The Hellgate: London setting has six classes to choose from. These are paired up into three main archetypes, or Factions as they are referred to in game. Players need to choose one of these classes for their role playing character before they can start playing the game. The factions are split as follows;
- Templars are of an order of divine warriors who wish to preserve humanity and smite the Great Dark that has fallen upon the world. Their two classes are Guardians and Blademasters.
- Cabalists are seekers of knowledge who want to control the fate of mankind by studying the Great Dark and using their powers. Their classes are Summoners and Evokers.
- Hunters are highly trained ex-military operatives who have been through almost every warlike scenario imaginable. Marksmen and Engineers are their classes.
Gameplay[edit | edit source]
Hellgate: London is an action role-playing game that builds upon the core design of roguelikes by using random generation of maps, monsters, and loot to allow for replayability. The game can be played in either third person perspective or first person perspective. Melee classes are set to a third-person view and cannot select first-person perspective, whereas ranged classes default to a first-person view but can switch to third-person if so desired. Precision aiming is not required to use most weapons; which track their targets, "lock-on", or carpet an area with explosives. The game contains sniper rifles and other weapons that require accurate manual aiming, though most are exclusive to the Hunter faction. Hellgate: London can be played offline or online without a fee. Players can pay a monthly fee to gain additional content over time, including new areas, weapons, monsters, classes, quests, events, titles, game modes and other content. The game consists of six acts to unify the areas a player travels through on a greater scale. All acts account for approximately 25–40 hours of single-player gameplay.
The game world of Hellgate: London is a set of demon-infested dungeons and city streets, featuring safe zones such as disused Underground stations. The safe zones scattered across the world act as havens, where players can purchase and upgrade items at NPC merchants, interact with other players in the game world, and commence or complete quests. The journey between zones is randomly generated, levels are fully 3D, rendered with the game's own proprietary graphics engine. Included in these environments are randomly generated enemies, bosses and items. The game features historical London areas and buildings, St Paul's Cathedral was featured in an early concept art drawing. Another building that has been brought up in an interview is the Clock Tower which houses Big Ben.
Singleplayer[edit | edit source]
The singleplayer version of Hellgate: London hosts the 5 act story quest line. Elite characters can be created once a character has completed the story quest line once. The story line can be repeated in Nightmare difficulty starting with mobs starting at level 30. A characters experience is capped at 50 levels while enemies in Nightmare difficulty can reach level 62.
The last SP patch Flagship Studios released is known as version 1.2. The file is no longer officially hosted but can be found from various third parties.

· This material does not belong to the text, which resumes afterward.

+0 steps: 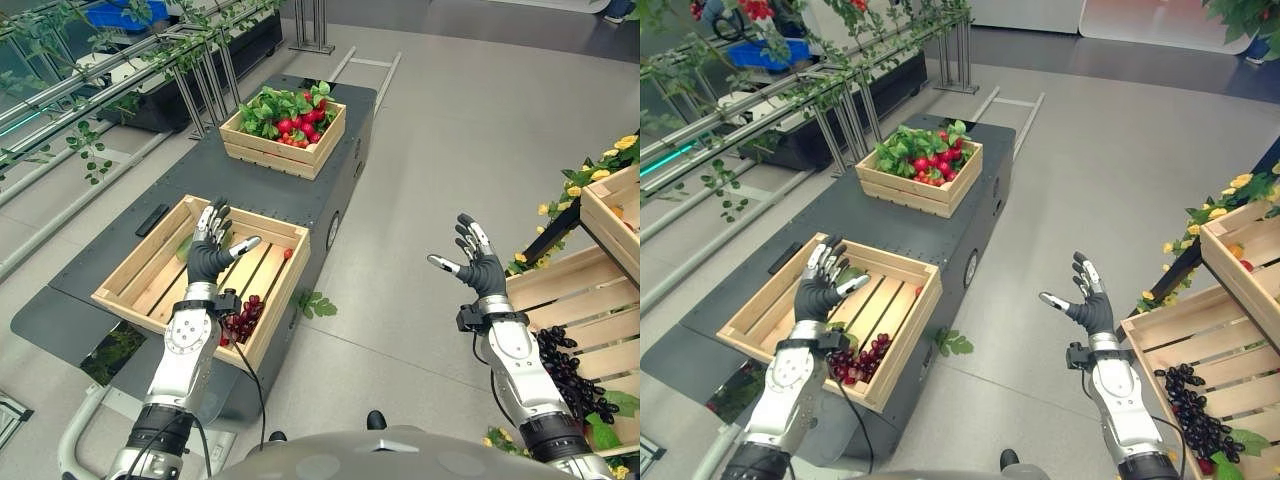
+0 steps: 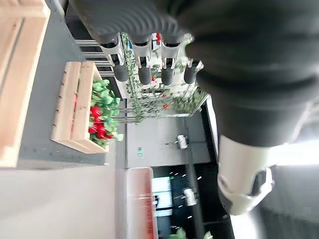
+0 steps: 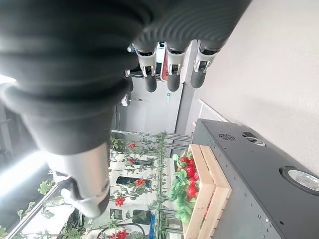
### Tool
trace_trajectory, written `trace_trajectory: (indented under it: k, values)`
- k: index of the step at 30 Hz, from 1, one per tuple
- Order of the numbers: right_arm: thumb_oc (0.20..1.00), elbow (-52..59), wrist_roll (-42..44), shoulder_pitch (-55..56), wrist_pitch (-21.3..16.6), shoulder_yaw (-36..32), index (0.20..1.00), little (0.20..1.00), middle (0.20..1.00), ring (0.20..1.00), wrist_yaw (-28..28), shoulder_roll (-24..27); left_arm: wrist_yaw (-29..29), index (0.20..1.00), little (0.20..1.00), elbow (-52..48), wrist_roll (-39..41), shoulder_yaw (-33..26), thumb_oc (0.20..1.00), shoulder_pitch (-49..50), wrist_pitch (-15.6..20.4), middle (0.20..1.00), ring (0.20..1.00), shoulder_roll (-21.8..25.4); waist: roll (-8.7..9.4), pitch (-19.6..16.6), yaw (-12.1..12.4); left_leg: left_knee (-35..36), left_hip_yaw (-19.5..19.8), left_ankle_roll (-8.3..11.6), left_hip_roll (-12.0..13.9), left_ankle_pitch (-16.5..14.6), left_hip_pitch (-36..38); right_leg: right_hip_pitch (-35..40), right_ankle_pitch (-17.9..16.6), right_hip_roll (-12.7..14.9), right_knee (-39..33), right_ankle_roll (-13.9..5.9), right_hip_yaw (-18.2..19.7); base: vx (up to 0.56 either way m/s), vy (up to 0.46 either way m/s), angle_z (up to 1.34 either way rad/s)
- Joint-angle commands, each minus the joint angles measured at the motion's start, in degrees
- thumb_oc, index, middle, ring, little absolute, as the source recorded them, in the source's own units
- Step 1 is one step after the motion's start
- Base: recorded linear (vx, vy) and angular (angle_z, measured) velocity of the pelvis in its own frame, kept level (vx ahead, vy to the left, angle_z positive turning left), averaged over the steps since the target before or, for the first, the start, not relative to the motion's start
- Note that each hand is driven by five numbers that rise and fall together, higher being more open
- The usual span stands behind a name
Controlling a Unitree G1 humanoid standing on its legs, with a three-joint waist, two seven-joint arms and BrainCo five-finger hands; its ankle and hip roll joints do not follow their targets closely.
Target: Pick up the fruits from the basket on one side to the basket on the other side
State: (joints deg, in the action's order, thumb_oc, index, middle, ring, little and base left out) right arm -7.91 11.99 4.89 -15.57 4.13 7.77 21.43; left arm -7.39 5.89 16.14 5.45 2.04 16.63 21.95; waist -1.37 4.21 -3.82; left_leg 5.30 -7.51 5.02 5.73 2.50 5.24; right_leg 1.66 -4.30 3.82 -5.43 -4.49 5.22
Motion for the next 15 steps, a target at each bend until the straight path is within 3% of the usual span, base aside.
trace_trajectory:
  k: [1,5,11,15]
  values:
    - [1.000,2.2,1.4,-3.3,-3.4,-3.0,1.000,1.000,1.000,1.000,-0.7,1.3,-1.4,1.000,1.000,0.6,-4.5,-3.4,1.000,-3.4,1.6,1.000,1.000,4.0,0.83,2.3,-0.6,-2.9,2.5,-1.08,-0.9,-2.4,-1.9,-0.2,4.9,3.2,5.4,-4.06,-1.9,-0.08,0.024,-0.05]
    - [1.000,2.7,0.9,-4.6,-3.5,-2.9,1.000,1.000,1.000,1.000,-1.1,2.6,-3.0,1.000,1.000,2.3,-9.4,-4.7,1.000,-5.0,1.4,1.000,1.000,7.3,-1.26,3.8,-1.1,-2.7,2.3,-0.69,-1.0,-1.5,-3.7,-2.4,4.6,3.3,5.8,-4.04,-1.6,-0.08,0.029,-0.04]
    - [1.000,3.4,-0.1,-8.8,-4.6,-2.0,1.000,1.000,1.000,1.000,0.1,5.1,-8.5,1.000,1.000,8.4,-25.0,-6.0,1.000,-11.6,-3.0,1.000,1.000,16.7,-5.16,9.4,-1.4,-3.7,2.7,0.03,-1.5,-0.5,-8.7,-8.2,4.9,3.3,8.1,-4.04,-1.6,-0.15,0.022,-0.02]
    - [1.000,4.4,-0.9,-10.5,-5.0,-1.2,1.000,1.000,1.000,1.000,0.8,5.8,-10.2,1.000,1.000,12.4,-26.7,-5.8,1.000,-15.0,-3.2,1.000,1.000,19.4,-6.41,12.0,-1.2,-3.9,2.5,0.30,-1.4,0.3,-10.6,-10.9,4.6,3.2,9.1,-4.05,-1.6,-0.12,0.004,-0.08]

Multiplayer[edit | edit source]
NB: The servers were shut down on February 1, 2009.
Hellgate: London was designed to be primarily focused on solo and cooperative PvE combat, but players can duel and there is a free-for-all PvP Mode for subscribers. Dueling can only take place outside of Underground hubs. Players can also choose to enter into PvP mode, which means they can be attacked and harmed outside of Underground hubs by anyone else that has chosen to enter PvP mode. That is, those in PvP mode, must always be ready for PvP. This is a way to have wide-ranging free-for-alls, or create a "friendly-fire" way of playing the game. In multiplayer mode, players can meet and organize for team play and quests in safe zones - the old Underground stations, protected by the Freemasons' wards. The world will not be split in "shards" or servers, but rather play like a massively multiplayer online game with heavy instancing, such as Guild Wars. Every character is capable of soloing the entire game. Grouping with other players is optional, though grouping will bring benefits in terms of experience gain and items. As the number of players within an instance increase, the difficulty of the instance increases. The game does not feature LAN support.
Character creation[edit | edit source]
Players may choose the character's name, and various visual physical attributes.
Difficulty[edit | edit source]
Depending on whether playing singleplayer or multiplayer, several different difficulty settings will be available when creating new characters. A character is permanently locked to the chosen mode.
Normal mode[edit | edit source]
Normal mode is the optimal difficulty setting.
Elite mode[edit | edit source]
Elite mode is designed to be greatly more difficult than normal difficulty with several adjustments to game mechanics. Enemies are stronger, deal more damage and rare/legendary mobs are 4x more likely to spawn. Augments are also more expensive and merchants pay less for goods. Elite mode is only accessible after Sydonai has been defeated in normal mode or reaching Level 20 .
Hardcore mode[edit | edit source]
Hardcore mode is played in either Normal or Elite difficulty with the added attribute a character permanently dies and turns into a ghost when all health is lost.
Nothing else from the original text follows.